Lo sé: ante la muerte, toda palabra es pequeña, quizá irrelevante. Y ante la muerte injusta, la que es oficiada por la insoportable negrura de la agobiante banalidad del mal (en nuestro país, la cara "legal" y el rostro turbio de una misma lógica cosificadora, aquella a la que alude Simone Weil con el nombre de la fuerza: ese poder insufrible que torna piedra a la piel, porque pretende volver objeto a lo que es toda presencia y voz), lo que me queda es una enorme sensación de impotencia, debo decirlo, de orfandad. ¿Cómo es que el asesinato de un joven nos deja huérfanos...? Vivo rodeado de jóvenes y temo por ellos y me reprocho no poder heredarles un paisaje claro, transparnte, transitable... Javier Sicilia fue, es, mi maestro y no sé cómo allegarle consuelo.
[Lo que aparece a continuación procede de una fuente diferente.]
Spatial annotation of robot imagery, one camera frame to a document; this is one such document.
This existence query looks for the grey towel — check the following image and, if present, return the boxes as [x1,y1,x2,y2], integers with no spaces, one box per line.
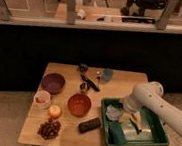
[105,105,123,121]

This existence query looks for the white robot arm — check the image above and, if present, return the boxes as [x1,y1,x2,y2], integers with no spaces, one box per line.
[122,81,182,137]

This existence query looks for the blue plastic cup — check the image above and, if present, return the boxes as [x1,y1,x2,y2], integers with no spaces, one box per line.
[102,68,114,82]

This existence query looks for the small metal cup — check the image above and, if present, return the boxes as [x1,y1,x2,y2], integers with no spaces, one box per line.
[79,82,90,93]

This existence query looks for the banana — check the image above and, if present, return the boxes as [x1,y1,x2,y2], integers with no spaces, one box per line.
[130,113,142,132]

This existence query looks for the green plastic tray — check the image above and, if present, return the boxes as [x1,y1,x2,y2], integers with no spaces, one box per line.
[101,98,169,146]

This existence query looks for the clear plastic sheet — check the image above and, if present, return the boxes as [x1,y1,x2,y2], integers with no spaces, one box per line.
[122,121,153,141]

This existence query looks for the dark green cloth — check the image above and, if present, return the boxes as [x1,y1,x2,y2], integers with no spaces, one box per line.
[108,122,126,145]

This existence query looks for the dark brown rectangular block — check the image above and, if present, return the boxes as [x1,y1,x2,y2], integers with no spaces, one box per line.
[78,118,101,133]

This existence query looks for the orange bowl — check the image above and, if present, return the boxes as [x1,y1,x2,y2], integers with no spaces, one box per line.
[67,93,92,117]

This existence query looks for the metal spoon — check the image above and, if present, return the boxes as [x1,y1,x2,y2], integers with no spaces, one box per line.
[96,70,102,87]

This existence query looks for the wooden table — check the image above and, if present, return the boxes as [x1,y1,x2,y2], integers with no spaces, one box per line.
[16,57,178,146]

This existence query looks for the small dark round object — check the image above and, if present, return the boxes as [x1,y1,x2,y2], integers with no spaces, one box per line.
[78,63,88,73]

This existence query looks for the apple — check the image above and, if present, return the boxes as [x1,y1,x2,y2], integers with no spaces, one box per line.
[48,105,61,119]

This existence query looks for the bunch of red grapes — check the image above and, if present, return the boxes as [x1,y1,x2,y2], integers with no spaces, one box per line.
[37,119,61,140]

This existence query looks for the purple bowl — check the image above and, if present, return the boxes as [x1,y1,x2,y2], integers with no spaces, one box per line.
[40,73,65,95]
Me afirmo en la celebración de la bondad que encuentro en muchos jóvenes, en muchachas y muchachas de luz, preguntas y luz irreverentes. Me afirmo en la defensa de cda rostro. Del rostro de S., perfumado y juicioso.
A S.
Árbola amada.
Xilófono de luz.
Canción en
enramada
del mercurio.
Escala incandescente
de la risa.
Re
hi
le
te.
(Para Javier, con súbita e inexplicable esperanza, porque luchamos).